You see, there was a plan for Iraq after Saddam was removed from power. We often wrongly criticize Bush for not having a plan, but there actually was a plan. Just exactly when and where it was developed is a little hazy but the the plan was called: Baghdad. Year Zero
The link takes you the Harper's Magazine article by Naomi Klein entitled Baghdad, Year Zero. It was written in September of 2004 to outline her trips to Baghdad to determine why things were still in disarray a year after "shock and awe". She discovered that Iraq was going to be the petri dish for neonconservative economic theory; it would the the ultimate free-market utopia that conservatives had always dreamed of but could never implement in existing economies. As Klein wrote:
"Iraq was going to change all that. In one place on Earth, the theory would finally be put into practice in its most perfect and uncompromised form. A country of 25 million would not be rebuilt as it was before the war; it would be erased, disappeared. In its place would spring forth a gleaming showroom for laissez-faire economics, a utopia such as the world had never seen. Every policy that liberates multinational corporations to pursue their quest for profit would be put into place: a shrunken state, a flexible workforce, open borders, minimal taxes, no tariffs, no ownership restrictions. The people of Iraq would, of course, have to endure some short-term pain: assets, previously owned by the state, would have to be given up to create new opportunities for growth and investment. Jobs would have to be lost and, as foreign products flooded across the border, local businesses and family farms would, unfortunately, be unable to compete. But to the authors of this plan, these would be small prices to pay for the economic boom that would surely explode once the proper conditions were in place, a boom so powerful the country would practically rebuild itself. "

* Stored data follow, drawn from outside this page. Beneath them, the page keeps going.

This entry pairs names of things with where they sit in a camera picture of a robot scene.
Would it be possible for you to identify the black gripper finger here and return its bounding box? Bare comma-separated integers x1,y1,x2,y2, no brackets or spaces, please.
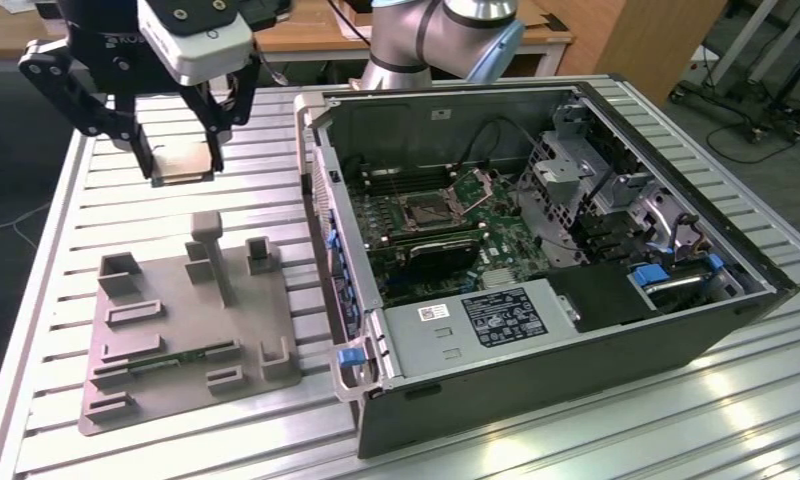
17,41,159,182
179,47,264,175

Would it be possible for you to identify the silver CPU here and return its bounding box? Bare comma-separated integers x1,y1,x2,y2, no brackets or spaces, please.
151,144,216,185

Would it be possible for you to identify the black RAM slot bank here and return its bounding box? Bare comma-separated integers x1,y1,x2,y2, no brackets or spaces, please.
358,167,454,195
366,223,479,247

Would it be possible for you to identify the CPU socket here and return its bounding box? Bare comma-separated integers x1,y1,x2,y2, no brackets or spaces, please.
399,192,467,234

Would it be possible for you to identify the wooden desk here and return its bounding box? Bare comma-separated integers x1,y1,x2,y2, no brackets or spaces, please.
0,0,579,92

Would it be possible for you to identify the silver socket cover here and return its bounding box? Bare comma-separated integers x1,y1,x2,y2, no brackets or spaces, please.
444,168,503,211

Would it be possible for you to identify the black graphics card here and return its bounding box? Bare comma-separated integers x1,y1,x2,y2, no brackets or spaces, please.
390,238,480,286

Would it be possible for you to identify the grey parts rack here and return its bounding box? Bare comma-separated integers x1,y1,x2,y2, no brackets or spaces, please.
77,210,306,437

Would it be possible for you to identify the brown cardboard sheet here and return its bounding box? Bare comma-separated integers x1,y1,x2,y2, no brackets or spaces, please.
516,0,570,37

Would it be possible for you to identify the green motherboard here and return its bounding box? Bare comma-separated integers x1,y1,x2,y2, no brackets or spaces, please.
343,167,553,309

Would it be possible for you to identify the grey metal drive cage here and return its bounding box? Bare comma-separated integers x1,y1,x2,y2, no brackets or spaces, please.
525,102,649,261

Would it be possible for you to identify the silver chipset heatsink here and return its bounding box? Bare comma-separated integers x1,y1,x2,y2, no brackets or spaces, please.
483,269,527,290

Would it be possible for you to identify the green RAM stick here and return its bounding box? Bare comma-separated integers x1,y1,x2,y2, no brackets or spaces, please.
127,349,210,375

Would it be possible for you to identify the grey power supply unit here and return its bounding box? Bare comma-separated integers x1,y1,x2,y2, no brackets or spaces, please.
380,277,581,379

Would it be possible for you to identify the wooden cabinet panel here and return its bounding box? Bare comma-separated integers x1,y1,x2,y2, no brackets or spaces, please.
559,0,733,106

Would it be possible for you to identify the black plastic shroud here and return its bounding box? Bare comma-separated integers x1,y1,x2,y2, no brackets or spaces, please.
545,262,662,335

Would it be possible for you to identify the blue disk carrier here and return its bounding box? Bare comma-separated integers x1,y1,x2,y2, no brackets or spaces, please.
629,263,674,296

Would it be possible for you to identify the black open PC case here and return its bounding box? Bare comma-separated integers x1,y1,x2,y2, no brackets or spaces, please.
291,79,800,460

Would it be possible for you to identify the black wheeled equipment stand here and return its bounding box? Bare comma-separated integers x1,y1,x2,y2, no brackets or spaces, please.
670,0,800,149

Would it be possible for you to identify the black looped wire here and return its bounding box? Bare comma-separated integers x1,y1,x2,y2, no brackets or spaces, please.
458,117,543,169

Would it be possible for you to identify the grey case release handle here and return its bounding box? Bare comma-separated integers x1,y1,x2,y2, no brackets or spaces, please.
331,335,383,402

pfffft.....and you said Bush didn't have a plan....read on:
Two months before the war began, USAID began drafting a work order, to be handed out to a private company, to oversee Iraq's “transition to a sustainable market-driven economic system.” The document states that the winning company (which turned out to be the KPMG offshoot Bearing Point) will take “appropriate advantage of the unique opportunity for rapid progress in this area presented by the current configuration of political circumstances.” Which is precisely what happened.
Get that?
TWO MONTH BEFORE THE WAR BEGAN......
Are you starting to guess the "dirty little secret"?
The dirty little secret is that their utopian neoconservative dream about "free markets" and business unfettered by government regulation doesn't work. Their little pipe dream is a farce and if the rank and file Republicans who have been sold this dream....actually this myth....ever learn the truth, they will abandon the party in droves and consign them to the status of a tiny lunatic fringe organization like they really are.
Take the time to read the whole article..I did when it first came out and I was stunned by it.